PCE, whose business in a development stage, has developed and manufactures and markets the “Personal Computer Environment” for the computer workspace (U.S. Patent Pending), a striking C-shaped design which extends one or more LCD monitors directly in front of the user. This places the user in the center of their computing, communications and entertainment devices.
PCE’s innovative design is ergonomically engineered to reduce users susceptibility to repetitive stress injuries and musculoskeletal disorders and, therefore, contributes to decreased employee health care costs and increased productivity. Modular in design, the units can be customized for a broad range of business and entertainment applications that utilize monitors and computers.
This agreement was announced in a press release on February 13, 2006.
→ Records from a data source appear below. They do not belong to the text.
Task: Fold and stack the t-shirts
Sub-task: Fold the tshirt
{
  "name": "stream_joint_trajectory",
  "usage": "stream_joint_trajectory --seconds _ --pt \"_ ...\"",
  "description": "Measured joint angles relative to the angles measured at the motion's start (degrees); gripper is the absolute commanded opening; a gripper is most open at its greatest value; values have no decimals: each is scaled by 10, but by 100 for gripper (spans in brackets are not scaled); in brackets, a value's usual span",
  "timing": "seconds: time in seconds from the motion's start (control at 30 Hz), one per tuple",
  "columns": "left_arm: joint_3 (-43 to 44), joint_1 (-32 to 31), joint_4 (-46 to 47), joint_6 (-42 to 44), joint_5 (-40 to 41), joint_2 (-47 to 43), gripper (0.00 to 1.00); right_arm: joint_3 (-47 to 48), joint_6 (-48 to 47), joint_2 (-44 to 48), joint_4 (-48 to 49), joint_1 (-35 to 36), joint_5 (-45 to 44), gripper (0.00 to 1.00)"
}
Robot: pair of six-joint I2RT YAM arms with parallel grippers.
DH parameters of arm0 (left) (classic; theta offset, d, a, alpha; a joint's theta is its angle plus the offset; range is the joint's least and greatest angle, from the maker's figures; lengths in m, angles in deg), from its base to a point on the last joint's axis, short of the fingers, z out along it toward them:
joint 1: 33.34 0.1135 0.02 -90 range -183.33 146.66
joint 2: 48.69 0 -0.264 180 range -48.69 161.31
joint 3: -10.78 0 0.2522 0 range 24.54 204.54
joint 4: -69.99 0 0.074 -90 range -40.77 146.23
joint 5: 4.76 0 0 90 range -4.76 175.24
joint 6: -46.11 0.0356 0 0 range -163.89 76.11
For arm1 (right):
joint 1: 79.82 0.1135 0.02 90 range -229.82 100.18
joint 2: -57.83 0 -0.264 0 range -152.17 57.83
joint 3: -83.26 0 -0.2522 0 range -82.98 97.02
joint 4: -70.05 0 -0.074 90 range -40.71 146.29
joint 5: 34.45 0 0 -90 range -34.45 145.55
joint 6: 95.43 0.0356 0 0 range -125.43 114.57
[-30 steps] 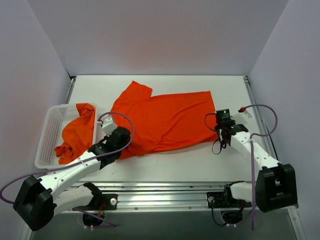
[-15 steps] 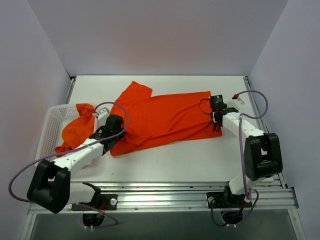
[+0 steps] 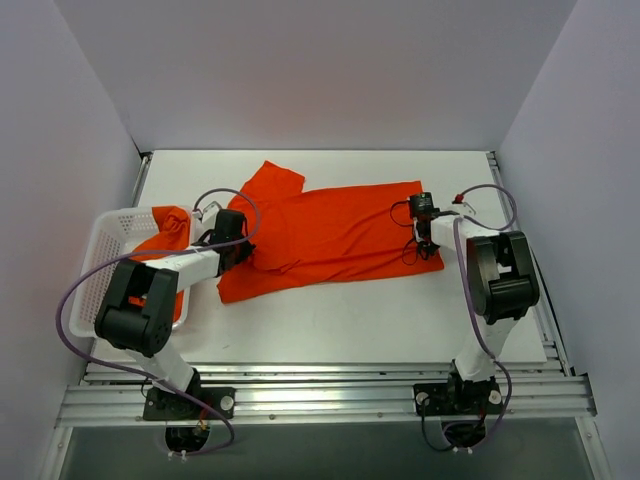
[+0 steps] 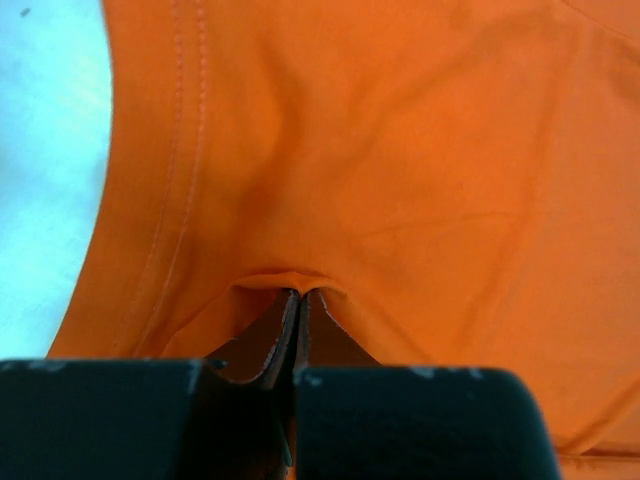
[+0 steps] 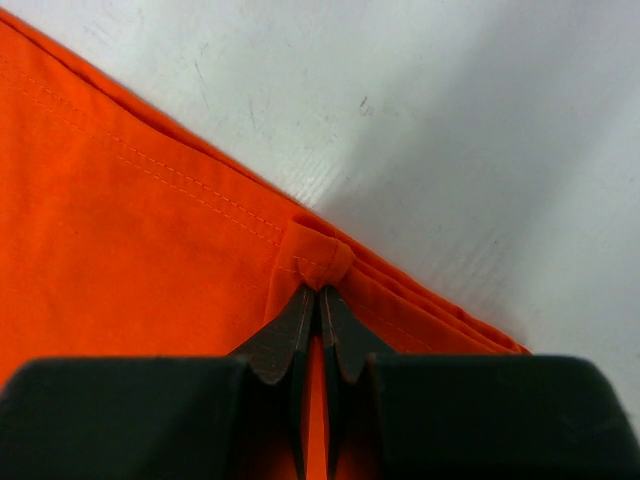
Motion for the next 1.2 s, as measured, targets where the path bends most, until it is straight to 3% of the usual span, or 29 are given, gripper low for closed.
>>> stream_joint_trajectory --seconds 0.23,0.7,0.93,0.97,1.03,1.07,1.1,1.13,1.17,1.2 --pt "43 21 15 10 -32 47 2 20 3 -9 3 -9 -2 0" --pt "118 51 -13 44 -56 35 2 68 3 -10 -9 -12 -8 0" --pt "163 66 0 50 -75 109 2 89 6 -67 1 -12 -8 1" --pt "170 69 0 51 -81 126 3 94 9 -76 2 -12 -14 6" --pt "190 73 -1 53 -92 163 11 110 10 -85 3 -13 -12 37" --pt "200 75 -1 55 -98 180 27 118 11 -90 6 -14 -11 62" --pt "207 77 4 55 -106 194 38 122 10 -92 8 -14 -10 72" --pt "215 80 9 57 -116 199 49 127 6 -93 12 -15 -8 78" --pt "221 80 13 59 -121 200 67 131 4 -93 12 -15 -7 81" --pt "221 80 20 62 -126 200 72 135 1 -93 12 -16 -8 84"
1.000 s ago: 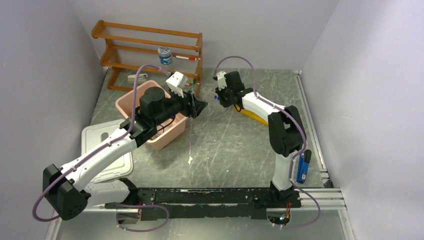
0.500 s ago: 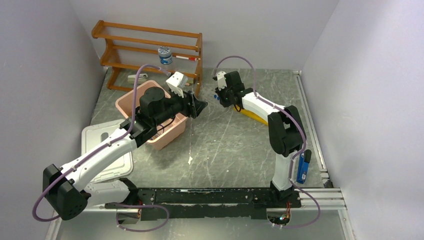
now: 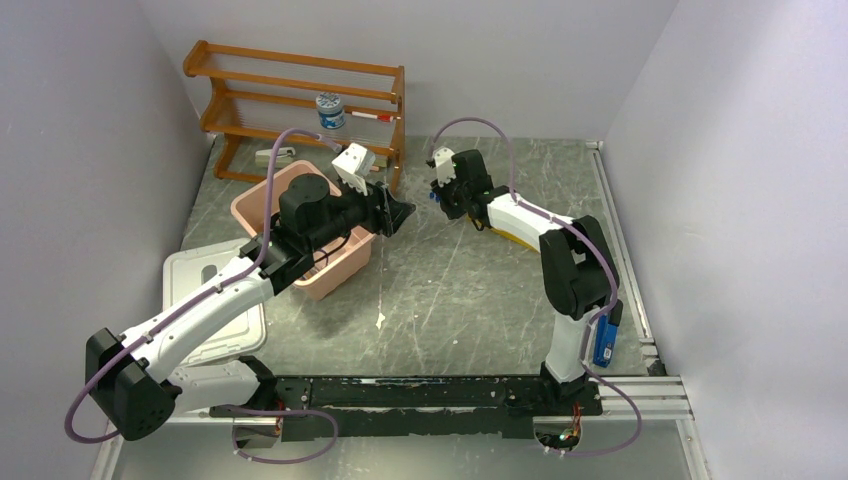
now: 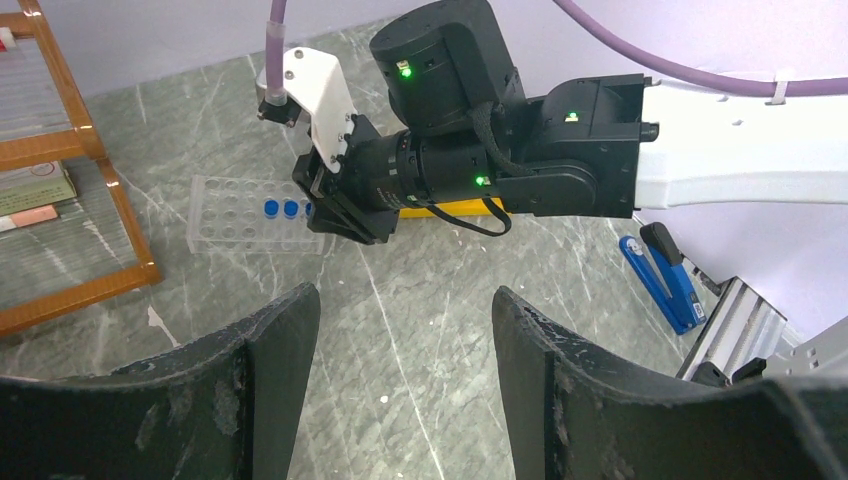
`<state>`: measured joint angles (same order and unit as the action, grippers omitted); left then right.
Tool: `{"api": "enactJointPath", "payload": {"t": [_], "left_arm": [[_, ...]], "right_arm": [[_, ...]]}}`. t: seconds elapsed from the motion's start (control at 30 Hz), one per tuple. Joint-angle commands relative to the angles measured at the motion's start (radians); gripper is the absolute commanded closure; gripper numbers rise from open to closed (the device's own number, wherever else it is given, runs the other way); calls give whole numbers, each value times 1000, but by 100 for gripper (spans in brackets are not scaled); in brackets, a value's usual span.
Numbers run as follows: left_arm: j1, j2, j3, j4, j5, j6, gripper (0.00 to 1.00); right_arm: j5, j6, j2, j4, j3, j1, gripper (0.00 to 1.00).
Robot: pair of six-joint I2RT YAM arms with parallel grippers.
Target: Organize the chemistry lab equipment
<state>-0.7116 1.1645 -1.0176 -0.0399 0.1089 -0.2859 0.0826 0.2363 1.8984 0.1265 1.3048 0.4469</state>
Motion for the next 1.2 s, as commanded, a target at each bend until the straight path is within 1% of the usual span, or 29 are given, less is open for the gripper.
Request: {"api": "enactJointPath", "payload": {"t": [0.0,0.07,0.2,0.3,0.37,0.53,0.67,0.73,0.8,0.9,1.07,1.17], "left_arm": [[-3,-16,2,-27,5,-5,32],[-5,-13,-3,-21,-1,-6,32],[-5,-9,-18,0,-21,-6,32],[-4,-12,-20,11,-38,-9,31],[-4,-15,-24,22,-52,-15,31],[-3,-17,-37,94,-135,-49,29],[2,-27,-56,203,-313,-89,28],[30,-30,-82,290,-411,-130,29],[100,-36,-106,373,-445,-169,32],[240,-47,-134,490,-465,-213,36],[410,-57,-148,656,-537,-217,37],[533,-70,-125,718,-526,-205,38]], "right_arm": [[-32,-16,0,24,20,1,69],[-30,-35,-15,17,18,2,58],[-23,-81,-65,-6,11,-2,44],[-17,-116,-97,-8,16,-8,38],[-18,-144,-117,-3,22,-14,37],[-40,-231,-171,-4,20,-28,36],[-44,-308,-217,14,15,-28,40],[-26,-334,-251,6,-7,-28,42],[-16,-364,-294,-14,-41,-29,43],[-9,-425,-354,-39,-87,-28,44],[-5,-506,-432,-56,-148,-27,53],[18,-532,-460,-63,-178,-23,58]]}}
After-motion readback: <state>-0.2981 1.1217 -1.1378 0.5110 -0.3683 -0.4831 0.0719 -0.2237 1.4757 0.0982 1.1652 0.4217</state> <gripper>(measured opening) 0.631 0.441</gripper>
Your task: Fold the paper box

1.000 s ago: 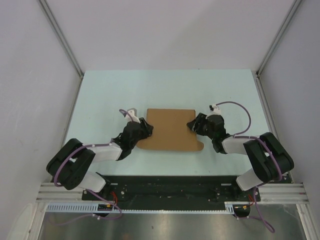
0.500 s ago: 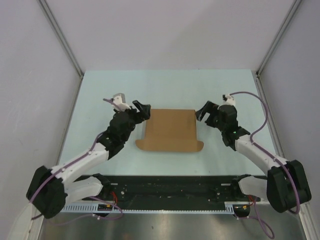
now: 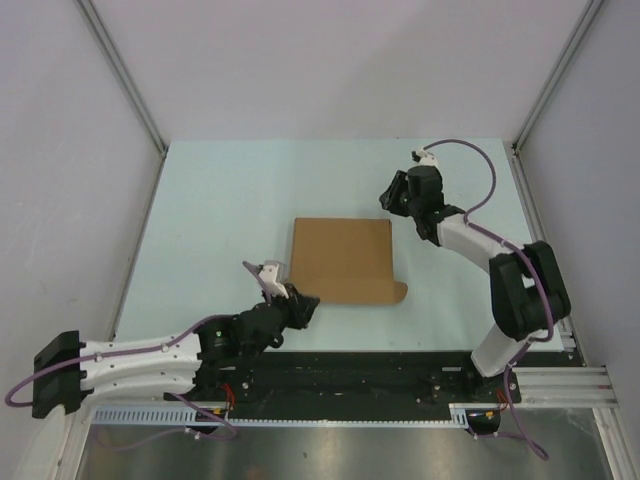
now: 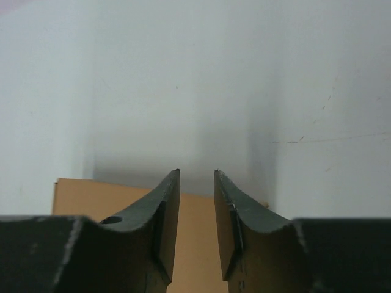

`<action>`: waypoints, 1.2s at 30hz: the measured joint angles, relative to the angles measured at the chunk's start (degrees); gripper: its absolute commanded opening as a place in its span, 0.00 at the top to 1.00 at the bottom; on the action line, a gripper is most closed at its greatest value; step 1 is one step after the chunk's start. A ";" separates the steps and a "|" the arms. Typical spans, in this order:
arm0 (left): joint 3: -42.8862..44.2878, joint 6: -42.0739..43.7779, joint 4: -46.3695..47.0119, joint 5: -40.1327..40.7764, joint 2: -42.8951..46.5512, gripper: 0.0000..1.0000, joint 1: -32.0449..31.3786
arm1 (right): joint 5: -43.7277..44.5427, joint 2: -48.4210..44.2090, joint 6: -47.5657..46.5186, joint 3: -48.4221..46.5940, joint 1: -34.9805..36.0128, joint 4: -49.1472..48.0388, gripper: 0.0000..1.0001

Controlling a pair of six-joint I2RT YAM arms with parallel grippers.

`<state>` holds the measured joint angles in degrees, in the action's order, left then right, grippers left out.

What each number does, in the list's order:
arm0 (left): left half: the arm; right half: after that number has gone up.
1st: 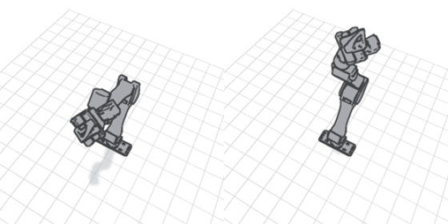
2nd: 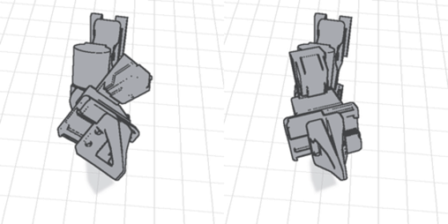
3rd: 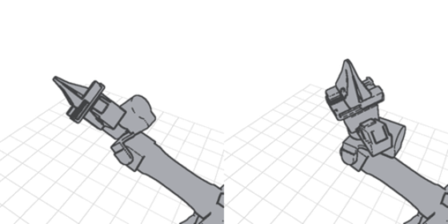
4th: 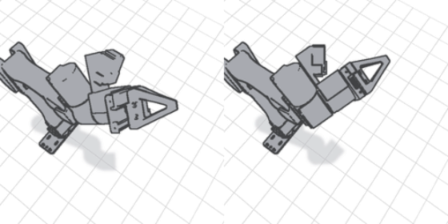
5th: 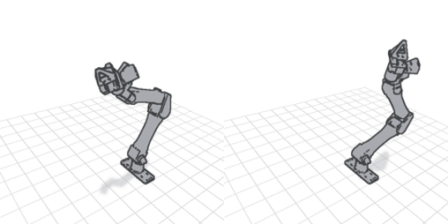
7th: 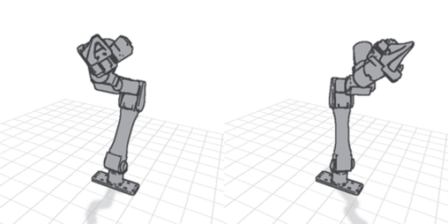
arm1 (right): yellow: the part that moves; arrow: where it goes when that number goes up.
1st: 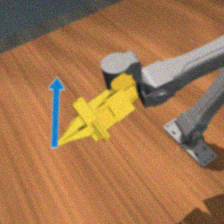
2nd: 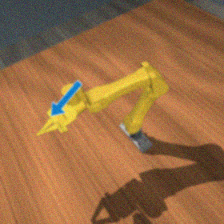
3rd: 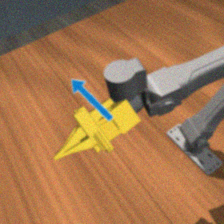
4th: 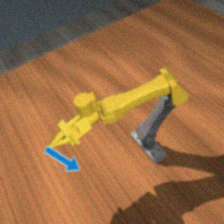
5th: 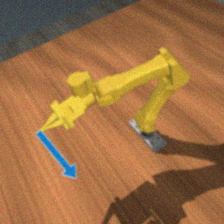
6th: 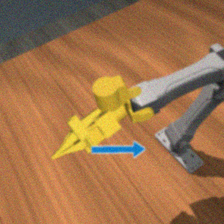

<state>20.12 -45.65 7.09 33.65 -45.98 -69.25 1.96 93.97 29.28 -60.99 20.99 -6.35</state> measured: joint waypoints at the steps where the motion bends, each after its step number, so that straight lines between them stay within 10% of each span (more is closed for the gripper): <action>1: -1.20 -1.29 -1.16 0.61 -0.37 0.83 -1.18 | -0.20 2.01 -0.39 -0.94 0.17 0.42 0.62; 8: -5.20 -7.45 -7.45 4.44 0.17 0.49 -2.58 | 0.59 8.63 -2.21 -5.03 1.18 4.48 0.22; 11: -5.22 -9.05 -11.69 9.20 7.15 0.24 -2.62 | 2.10 6.64 -1.95 -4.04 1.38 5.84 0.14; 16: -4.87 -7.06 -12.72 16.35 18.88 0.09 1.27 | 3.78 -3.41 -1.09 -1.03 1.11 11.32 0.10; 24: -3.41 -2.21 -9.25 -0.68 10.08 0.06 31.17 | 1.55 -17.14 -0.48 10.43 0.90 13.64 0.10; 36: 4.92 0.22 2.23 -14.10 -16.28 0.06 36.44 | -3.06 -14.56 1.84 19.91 1.42 8.59 0.15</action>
<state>25.04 -45.43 9.32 19.55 -62.26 -32.82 -1.10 79.42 31.11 -41.08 22.41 2.24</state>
In connection with this agreement, the Registrant has entered into a consulting agreement with Allan G. Quattrin (see Exhibit 3). Under this agreement, which has a term of 180 days, Mr. Quattrin will be performing certain services and consulting related to the agreement with PCE Computers, Inc. Under the terms of this Agreement, Mr. Quattrin will be paid the sum of 5,000,000 free trading shares of common stock in the following manner: Parafin to issue, or cause to be issued, five million (5,000,000) shares of its common stock issued pursuant to an S-8 registration statement under the Securities Act of 1933 to the Consultants. Three million (3,000,000) shares of the Client’s common stock issued pursuant to an S-8 registration statement under the Securities Act of 1933 to the Consultants once Parafin has signed an Agreement to Acquire up to 100% of the issued and outstanding shares of PCE and the remaining two million (2,000,000) shares once Parafin has taken delivery of at least sixty-five percent (65%) of the issued and outstanding shares of PCE.
ITEM 9.01 FINANCIAL STATEMENTS AS EXHIBITS
(a) Financial Statements of Business Acquired
| To be filed by amendment. |
(b) Pro Forma Financial Information
| To be filed by amendment. |
(c) Shell Company Transactions.
(d) Exhibits.
1. Acquisition Agreement, dated February 13, 2006, by and between the Registrant and Rukos Security Advice AG.
2. | Press Release, dated February 13, 2006 | |
3. | Consulting Agreement dated February 13, 2006 |
Pursuant to the requirements of Section 13 or 15(d) of the Securities Exchange Act of 1934, the Registrant has duly caused this report to be signed on its behalf by the undersigned, thereunto duly authorized.